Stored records
::::::::

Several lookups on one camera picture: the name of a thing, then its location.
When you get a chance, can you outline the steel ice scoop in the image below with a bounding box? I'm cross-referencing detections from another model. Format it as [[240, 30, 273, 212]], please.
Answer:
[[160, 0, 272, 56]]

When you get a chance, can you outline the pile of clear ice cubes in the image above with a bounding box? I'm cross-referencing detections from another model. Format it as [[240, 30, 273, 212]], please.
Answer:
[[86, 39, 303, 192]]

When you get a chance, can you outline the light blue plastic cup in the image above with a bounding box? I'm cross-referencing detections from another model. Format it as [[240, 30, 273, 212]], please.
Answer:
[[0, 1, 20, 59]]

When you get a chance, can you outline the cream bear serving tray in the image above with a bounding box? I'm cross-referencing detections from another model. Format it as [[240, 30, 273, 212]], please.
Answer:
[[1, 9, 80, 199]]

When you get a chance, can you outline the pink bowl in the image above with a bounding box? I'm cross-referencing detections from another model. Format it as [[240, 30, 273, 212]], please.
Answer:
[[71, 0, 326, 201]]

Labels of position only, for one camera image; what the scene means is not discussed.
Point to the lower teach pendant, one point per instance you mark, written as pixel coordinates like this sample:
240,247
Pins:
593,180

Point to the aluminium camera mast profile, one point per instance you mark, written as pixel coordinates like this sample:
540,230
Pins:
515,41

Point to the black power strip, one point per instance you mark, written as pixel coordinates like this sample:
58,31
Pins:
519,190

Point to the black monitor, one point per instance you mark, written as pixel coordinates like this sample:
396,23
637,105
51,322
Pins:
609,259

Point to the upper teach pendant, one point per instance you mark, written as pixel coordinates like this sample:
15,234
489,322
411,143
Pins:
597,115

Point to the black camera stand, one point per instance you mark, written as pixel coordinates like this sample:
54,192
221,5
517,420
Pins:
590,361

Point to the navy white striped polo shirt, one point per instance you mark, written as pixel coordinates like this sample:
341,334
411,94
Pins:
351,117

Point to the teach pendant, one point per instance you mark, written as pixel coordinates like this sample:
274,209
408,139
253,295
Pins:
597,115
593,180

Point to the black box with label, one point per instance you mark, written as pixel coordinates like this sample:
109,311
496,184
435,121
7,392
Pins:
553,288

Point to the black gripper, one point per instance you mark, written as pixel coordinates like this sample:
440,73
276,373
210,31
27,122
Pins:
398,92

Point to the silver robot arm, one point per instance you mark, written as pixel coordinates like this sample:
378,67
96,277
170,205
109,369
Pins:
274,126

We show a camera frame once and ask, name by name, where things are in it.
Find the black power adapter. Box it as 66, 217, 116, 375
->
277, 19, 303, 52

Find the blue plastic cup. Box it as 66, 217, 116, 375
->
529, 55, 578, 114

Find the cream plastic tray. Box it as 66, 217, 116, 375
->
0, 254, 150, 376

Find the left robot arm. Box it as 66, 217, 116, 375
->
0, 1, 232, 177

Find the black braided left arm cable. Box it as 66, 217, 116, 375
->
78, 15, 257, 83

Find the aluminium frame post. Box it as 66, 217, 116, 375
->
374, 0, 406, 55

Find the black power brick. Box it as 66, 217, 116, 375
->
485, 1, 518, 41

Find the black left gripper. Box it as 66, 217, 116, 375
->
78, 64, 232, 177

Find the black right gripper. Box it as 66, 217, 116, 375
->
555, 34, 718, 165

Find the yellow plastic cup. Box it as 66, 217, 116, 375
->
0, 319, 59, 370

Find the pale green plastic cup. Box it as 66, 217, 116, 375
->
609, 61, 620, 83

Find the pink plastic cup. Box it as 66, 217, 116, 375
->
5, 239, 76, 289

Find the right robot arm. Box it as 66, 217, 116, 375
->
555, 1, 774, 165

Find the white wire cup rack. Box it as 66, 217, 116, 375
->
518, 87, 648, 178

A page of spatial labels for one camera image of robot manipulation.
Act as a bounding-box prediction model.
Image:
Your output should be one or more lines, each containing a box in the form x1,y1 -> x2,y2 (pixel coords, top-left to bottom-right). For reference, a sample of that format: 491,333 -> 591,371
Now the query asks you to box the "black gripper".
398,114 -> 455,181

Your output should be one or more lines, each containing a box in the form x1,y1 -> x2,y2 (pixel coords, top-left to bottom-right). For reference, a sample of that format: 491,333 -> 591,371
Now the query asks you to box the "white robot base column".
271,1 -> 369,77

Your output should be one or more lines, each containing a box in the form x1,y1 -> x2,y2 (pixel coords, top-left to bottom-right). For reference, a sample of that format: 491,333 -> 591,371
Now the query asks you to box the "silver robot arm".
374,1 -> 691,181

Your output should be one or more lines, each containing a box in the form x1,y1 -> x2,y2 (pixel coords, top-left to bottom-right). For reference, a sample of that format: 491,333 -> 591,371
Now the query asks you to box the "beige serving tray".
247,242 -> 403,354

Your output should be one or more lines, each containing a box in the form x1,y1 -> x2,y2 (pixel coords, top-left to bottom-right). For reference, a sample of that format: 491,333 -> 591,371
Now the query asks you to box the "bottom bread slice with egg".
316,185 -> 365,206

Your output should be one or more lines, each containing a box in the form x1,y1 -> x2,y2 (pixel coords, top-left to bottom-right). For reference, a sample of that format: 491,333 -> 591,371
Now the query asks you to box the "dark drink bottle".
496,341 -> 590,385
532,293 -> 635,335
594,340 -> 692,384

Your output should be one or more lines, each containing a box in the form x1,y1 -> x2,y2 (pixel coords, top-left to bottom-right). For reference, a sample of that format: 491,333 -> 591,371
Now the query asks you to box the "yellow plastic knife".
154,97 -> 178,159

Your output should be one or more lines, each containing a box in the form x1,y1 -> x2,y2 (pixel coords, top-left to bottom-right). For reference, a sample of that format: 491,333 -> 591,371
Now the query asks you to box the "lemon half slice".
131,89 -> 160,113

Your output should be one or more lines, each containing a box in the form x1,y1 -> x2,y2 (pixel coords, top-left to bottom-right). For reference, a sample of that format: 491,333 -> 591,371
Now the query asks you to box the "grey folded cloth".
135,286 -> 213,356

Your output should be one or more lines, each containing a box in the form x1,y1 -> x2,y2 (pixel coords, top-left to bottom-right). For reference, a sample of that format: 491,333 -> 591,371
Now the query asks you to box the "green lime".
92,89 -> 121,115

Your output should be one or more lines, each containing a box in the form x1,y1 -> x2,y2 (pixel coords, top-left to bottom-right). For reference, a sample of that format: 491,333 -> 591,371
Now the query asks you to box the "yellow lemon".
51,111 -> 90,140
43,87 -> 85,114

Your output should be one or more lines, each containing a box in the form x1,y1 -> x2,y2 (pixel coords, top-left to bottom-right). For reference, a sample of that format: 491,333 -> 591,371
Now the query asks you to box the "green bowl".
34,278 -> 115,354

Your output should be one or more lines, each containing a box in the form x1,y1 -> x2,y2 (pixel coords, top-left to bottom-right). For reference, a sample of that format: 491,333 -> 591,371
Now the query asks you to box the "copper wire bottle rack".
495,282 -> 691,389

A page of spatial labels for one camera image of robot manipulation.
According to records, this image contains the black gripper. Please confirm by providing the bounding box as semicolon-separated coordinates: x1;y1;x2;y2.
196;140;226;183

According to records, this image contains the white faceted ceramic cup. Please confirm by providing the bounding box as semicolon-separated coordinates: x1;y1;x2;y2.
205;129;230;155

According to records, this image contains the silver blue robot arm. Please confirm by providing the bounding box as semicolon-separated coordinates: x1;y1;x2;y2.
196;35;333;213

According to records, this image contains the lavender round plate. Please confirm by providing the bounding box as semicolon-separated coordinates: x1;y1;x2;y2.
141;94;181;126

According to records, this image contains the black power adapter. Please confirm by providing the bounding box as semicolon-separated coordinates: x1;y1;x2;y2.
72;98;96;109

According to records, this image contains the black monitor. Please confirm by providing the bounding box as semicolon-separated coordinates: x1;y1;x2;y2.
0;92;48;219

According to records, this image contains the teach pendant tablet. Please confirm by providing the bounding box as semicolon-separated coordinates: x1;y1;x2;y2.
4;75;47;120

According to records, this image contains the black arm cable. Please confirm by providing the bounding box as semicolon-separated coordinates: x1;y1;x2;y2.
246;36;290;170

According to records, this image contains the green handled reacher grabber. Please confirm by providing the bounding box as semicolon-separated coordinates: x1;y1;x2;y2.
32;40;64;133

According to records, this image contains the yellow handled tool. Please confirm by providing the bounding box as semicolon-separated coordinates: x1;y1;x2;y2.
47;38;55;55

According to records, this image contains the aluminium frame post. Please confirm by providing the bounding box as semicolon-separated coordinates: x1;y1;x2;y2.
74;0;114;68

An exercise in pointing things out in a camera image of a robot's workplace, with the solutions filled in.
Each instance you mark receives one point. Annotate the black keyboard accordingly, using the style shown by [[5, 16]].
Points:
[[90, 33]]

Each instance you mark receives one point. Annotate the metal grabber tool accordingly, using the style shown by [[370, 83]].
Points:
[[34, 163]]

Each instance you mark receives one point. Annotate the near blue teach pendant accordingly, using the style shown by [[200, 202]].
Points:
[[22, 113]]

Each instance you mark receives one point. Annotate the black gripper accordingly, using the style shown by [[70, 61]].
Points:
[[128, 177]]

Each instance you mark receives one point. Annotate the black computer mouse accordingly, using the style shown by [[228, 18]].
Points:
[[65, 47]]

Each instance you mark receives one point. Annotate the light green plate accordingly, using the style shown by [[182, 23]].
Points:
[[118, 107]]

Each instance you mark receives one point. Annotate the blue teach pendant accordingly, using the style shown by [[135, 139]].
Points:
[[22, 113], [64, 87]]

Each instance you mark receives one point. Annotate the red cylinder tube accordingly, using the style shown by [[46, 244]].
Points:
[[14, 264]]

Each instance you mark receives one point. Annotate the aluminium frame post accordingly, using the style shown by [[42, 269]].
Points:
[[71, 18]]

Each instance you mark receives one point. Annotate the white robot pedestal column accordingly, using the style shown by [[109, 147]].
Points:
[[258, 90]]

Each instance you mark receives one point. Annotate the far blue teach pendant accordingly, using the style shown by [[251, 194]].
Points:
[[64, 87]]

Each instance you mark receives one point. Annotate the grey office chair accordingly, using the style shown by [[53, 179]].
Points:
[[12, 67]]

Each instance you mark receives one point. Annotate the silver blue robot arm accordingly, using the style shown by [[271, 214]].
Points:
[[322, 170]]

::::::::

● **YOUR OBJECTIVE**
Which lines of the data include the string "camera"? Copy each of them.

● **WRITTEN RESPONSE**
Several lookups on one camera picture: the name of a thing, then its location.
Labels of position only, for one camera image; what the scene means is not discussed.
Point to the aluminium camera mast profile, one point per instance you mark, written as pixel coordinates like this sample:
Point to the black camera stand, one point per instance you mark, written as pixel coordinates like this sample:
We show a camera frame once and ask, name by name, where things are in it.
A page of spatial labels for one camera image of robot manipulation.
A page of spatial labels for one camera image of robot manipulation.
An exercise in pointing things out in a camera image of a robot's workplace, with the solutions filled in.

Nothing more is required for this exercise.